The money raised by RPI’s V-Day performance benefited Rensselaer’s Sexual Assault Response Team and the Rensselaer County Sexual Assault and Crime Victims Assistance Program. Organized and produced by Kerrissa Lynch ’06, The Vagina Monologues succeeded in presenting an evening of provocative dialogue and important sexual violence education for both its cast members, whether new or returning, and the audience, who also contained both “newbies” to the Monologues experience and veterans to Ensler’s creation.
Despite the obvious good intentions of the RPI students and staff dedicated to carrying on Ensler’s tradition, critics have often questioned the “new feminist religion” that calls on women to worship their vagina. “The vagina is like the meter of your life, the motor, and if all works there, it all works everywhere,” Ensler has claimed. She has also confessed how she did not feel right with the world until she started living in her vagina, instead of her brain. “Whatever that means,” commented conservative journalist Monique Stuart as seen in an article on the Human Events website.
Catherine Brumley, an undergraduate student at Gonzaga University, even went so far as to propose that The Vagina Monologues is “bad” for college women. She questioned whether the shock value of the description of graphic scenes including masturbation, lesbian sex, rape, and genital mutilation actually makes college women “happier, more fulfilled individuals,” according to her article on the Independent Women’s Forum.
Sure, the “naughty” premise of the production elicits interest from college students seeking to explore those traditionally taboo subjects. But college is a time when many young women are seeking for personal definition and meaning in their lives. Should finding meaning within the sexual organ of the vagina really be the capstone of this journey of self-discovery for young women? Brumley argues that the danger of The Vagina Monologues lies in the fact that Ensler is telling women that primarily, they are sexual beings, defined by their sexual organs.
Brumley also writes that a sexual double standard is established in The Vagina Monologues. While male violence against women is certainly unforgivable, not all men are abusive, and not all abusive persons are men. Brumley notes that the double standard “can be clearly seen if one imagines the roar of indignation and protest that would arise among feminists if a male version of The Vagina Monologues was produced, glorifying and obsessing over the phallus.”
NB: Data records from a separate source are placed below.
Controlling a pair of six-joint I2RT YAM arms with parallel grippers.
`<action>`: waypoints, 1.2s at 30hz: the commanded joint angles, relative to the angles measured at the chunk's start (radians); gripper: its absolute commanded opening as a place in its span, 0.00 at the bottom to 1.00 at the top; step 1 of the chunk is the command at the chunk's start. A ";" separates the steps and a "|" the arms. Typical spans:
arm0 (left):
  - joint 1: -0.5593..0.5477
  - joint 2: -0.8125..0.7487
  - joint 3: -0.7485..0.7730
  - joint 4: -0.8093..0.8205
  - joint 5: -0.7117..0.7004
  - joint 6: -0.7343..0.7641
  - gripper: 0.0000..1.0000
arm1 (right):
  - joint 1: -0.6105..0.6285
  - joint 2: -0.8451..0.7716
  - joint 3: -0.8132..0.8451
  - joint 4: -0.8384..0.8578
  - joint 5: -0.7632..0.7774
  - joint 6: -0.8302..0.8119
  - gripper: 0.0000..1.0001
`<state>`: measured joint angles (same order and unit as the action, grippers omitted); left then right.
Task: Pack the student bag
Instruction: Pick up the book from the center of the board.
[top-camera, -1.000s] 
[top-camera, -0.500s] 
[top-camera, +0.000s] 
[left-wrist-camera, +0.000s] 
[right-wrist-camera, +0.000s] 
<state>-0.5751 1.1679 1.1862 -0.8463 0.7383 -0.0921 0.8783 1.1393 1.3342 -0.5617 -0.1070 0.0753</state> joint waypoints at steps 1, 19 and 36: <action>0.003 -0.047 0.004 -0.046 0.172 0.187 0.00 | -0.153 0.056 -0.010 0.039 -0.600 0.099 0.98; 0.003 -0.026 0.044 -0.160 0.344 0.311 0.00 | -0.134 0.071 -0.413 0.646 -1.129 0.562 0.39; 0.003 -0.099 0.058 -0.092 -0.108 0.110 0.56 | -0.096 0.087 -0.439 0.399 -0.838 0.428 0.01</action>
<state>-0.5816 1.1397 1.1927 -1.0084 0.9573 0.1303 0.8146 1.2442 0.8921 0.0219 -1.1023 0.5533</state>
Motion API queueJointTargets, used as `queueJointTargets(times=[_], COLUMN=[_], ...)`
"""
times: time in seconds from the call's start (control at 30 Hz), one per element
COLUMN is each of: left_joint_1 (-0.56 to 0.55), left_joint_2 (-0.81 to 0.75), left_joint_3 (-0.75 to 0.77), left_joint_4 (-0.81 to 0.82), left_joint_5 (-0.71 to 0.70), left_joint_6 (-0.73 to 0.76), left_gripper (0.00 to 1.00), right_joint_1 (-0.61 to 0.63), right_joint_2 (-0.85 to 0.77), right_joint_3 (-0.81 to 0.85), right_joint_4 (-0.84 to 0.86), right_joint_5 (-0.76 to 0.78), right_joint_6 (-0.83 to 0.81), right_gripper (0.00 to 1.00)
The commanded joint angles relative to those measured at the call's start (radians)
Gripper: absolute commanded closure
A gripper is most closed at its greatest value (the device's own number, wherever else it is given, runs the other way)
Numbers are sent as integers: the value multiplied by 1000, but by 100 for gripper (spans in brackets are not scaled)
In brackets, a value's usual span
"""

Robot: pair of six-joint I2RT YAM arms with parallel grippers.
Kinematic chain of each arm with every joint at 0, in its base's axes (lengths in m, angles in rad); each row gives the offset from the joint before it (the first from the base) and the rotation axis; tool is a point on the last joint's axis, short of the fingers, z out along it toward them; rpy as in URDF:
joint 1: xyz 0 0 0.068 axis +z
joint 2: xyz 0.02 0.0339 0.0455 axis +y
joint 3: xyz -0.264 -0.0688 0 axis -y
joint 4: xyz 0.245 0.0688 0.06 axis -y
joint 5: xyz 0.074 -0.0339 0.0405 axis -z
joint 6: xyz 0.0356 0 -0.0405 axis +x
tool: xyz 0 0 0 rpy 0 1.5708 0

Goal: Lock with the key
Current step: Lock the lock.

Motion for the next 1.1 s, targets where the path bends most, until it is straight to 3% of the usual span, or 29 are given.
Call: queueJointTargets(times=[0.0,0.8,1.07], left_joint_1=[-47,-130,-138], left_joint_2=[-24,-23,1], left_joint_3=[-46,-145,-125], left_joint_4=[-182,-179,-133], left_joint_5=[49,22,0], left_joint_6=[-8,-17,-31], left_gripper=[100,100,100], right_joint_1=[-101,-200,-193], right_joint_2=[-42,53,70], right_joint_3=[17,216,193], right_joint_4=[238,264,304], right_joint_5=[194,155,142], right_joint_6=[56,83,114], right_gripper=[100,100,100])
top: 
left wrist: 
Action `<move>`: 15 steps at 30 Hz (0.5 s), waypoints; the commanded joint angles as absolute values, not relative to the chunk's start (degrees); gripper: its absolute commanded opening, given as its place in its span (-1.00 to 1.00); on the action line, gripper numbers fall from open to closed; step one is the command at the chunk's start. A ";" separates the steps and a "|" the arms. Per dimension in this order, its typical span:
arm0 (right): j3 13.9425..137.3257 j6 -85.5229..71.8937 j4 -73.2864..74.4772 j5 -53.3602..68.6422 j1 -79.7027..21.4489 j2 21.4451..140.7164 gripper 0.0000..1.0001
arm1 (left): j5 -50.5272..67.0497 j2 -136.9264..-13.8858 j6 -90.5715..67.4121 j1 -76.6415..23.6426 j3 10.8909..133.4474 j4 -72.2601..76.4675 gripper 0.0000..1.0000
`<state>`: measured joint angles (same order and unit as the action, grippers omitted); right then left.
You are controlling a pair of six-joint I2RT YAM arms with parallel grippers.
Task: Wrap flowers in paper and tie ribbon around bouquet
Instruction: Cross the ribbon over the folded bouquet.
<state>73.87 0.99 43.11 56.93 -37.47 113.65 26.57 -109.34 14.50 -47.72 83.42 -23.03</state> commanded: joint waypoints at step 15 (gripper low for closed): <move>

Despite the controversial creator of The Vagina Monologues, who chastises women whom she classifies as being “disconnected” from their vagina, such as current Secretary of State Condoleeza Rice, RPI’s production of the piece succeeded in extending past Ensler’s semi-warped perception of reality. RPI’s Monologues created an environment in which the education of the minds of college students about sexual violence was possible. While there may be better ways to discuss this charged issue than asking the audience to consider, “If your vagina got dressed, what would it wear?” V-Day’s mission to help women “spend their lives creating and thriving rather than surviving or recovering from terrible atrocities” burned brightly during Friday’s performance.